On July 10, 2015, at dawn, a chief and two dozen members of the Osage Nation gathered beneath the windmills for a prayer to Wah’Kon-Tah. As the first sunlight burned through the thin, blue mist and radiated off the blades, a prayer leader said that the Osage were a “humble people, asking for your help.”
Not long after, a court sided with Enel, saying that though the government’s interpretation of the Allotment Act would no doubt benefit the Osage, the “defendants have not marketed or sold minerals or otherwise engaged in mineral development. As a result, they are not required to obtain a lease.” Plans were already under way for a second wind farm in the county.
The new windmill farm built above the Osage’s underground reservation Credit 71
New government environmental regulations for oil drilling were having an even more profound effect on the Osage’s underground reservation. The regulations, issued in 2014, were costly to satisfy, and as a consequence oilmen had virtually stopped drilling new wells, given that they produced only marginal returns. An oil producer told a reporter, “For the first time in a hundred years, there’s no drilling in Osage County.”
I continued researching the murders, but there were fewer archives to examine, fewer documents to find. Then one day at the public library in Pawhuska I noticed, tucked amid volumes of Osage history, a spiral-bound manuscript titled “The Murder of Mary DeNoya-Bellieu-Lewis.” It appeared to have been
assembled by hand, its pages printed on a computer. According to an introductory note, dated January 1998, the manuscript was compiled by Anna Marie Jefferson, the great-great-grandniece of Mary Lewis. “My great-grandmother…first told me the story about Mary,” Jefferson wrote. “I first heard about this around 1975.” Jefferson began to gather, from relatives and newspaper clippings and other records, bits of information about the murder—an endeavor that spanned two decades. She must have left a copy of the manuscript with the library, determined that the story not fall into the chasm of history.

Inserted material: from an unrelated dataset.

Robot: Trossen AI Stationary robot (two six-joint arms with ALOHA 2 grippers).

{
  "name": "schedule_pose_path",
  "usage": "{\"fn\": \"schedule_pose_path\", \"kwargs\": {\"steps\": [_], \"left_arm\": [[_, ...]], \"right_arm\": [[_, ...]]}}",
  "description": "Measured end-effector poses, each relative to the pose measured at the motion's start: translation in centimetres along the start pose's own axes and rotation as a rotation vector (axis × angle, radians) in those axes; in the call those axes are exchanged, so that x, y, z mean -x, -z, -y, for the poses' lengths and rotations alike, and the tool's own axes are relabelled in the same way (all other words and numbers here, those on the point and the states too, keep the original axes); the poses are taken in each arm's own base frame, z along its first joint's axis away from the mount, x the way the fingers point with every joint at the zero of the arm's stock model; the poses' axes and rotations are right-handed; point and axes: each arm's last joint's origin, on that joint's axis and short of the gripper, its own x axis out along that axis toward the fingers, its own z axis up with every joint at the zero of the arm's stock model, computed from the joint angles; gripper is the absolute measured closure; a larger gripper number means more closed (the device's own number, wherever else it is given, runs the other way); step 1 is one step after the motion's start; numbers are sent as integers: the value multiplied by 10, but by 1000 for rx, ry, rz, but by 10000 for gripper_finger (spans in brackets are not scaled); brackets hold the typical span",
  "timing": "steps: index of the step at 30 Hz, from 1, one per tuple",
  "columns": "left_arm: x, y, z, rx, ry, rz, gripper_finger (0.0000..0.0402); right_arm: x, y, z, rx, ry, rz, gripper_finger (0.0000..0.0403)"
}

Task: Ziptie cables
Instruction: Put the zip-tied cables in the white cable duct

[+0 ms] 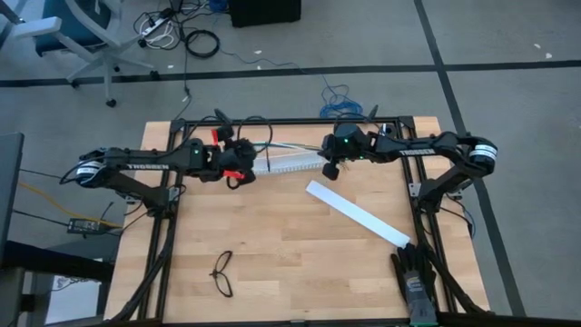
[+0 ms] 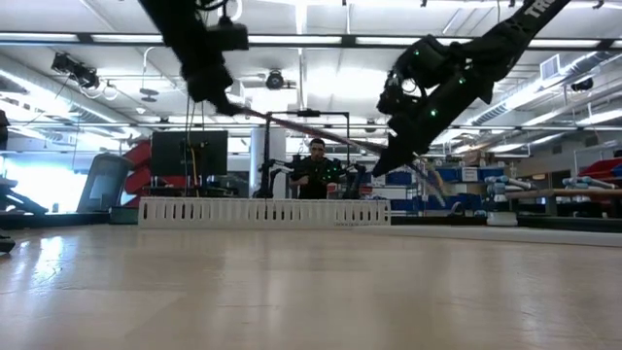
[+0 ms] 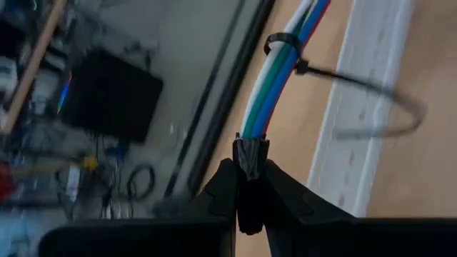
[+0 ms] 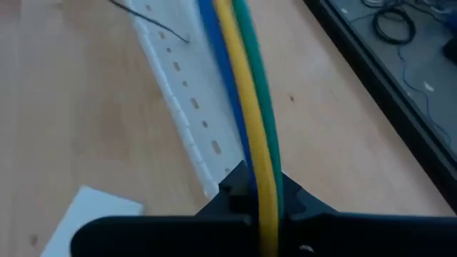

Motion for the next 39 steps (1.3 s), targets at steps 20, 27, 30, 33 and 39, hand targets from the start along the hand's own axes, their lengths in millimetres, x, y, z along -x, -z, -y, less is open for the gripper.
{"fn": "schedule_pose_path", "kwargs": {"steps": [20, 27, 30, 33, 39], "left_arm": [[-52, 68, 19, 96, 109, -161, 356], [-55, 83, 22, 129, 137, -247, 356], [-53, 86, 23, 128, 151, -284, 356], [-53, 89, 23, 112, 175, -311, 356], [-59, 95, 24, 111, 260, -315, 356]], "right_arm": [[-13, -1, 2, 30, -43, -34, 402], [-56, -5, 2, 45, -34, -108, 403], [-59, -11, 2, 76, -35, -92, 403], [-57, -14, 3, 113, -57, -71, 403], [-56, -8, 7, 87, -172, -101, 403]]}}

I sat down and began to read. Mary Lewis, who was born in 1861, was an allotted member of the tribe. “With this money she was able to enjoy a prosperous life,” Jefferson wrote. Lewis had two marriages that ended in divorce, and in 1918, in her mid-fifties, she was raising a ten-year-old adopted child. That summer, Lewis took her daughter on a trip to Liberty, Texas, a small city about forty miles from Houston, on the banks of the Trinity River. Lewis was accompanied by two white men: Thomas Middleton, who was a friend, and a companion of his. With Lewis’s money, they bought a houseboat and stayed on the river. Then, on August 18, Lewis vanished. After authorities failed to investigate—“They never would have done anything,” one of Lewis’s relatives said—her family hired a private detective. He discovered that after Lewis’s disappearance Middleton had pretended to be her adopted son in order to cash several of her checks. In January 1919, after the police detained Middleton and his companion, the private detective interrogated them. He told Middleton that he would “one hundred times rather find the old lady alive than dead,” adding, “If you can give any information to locate her, that will help you.”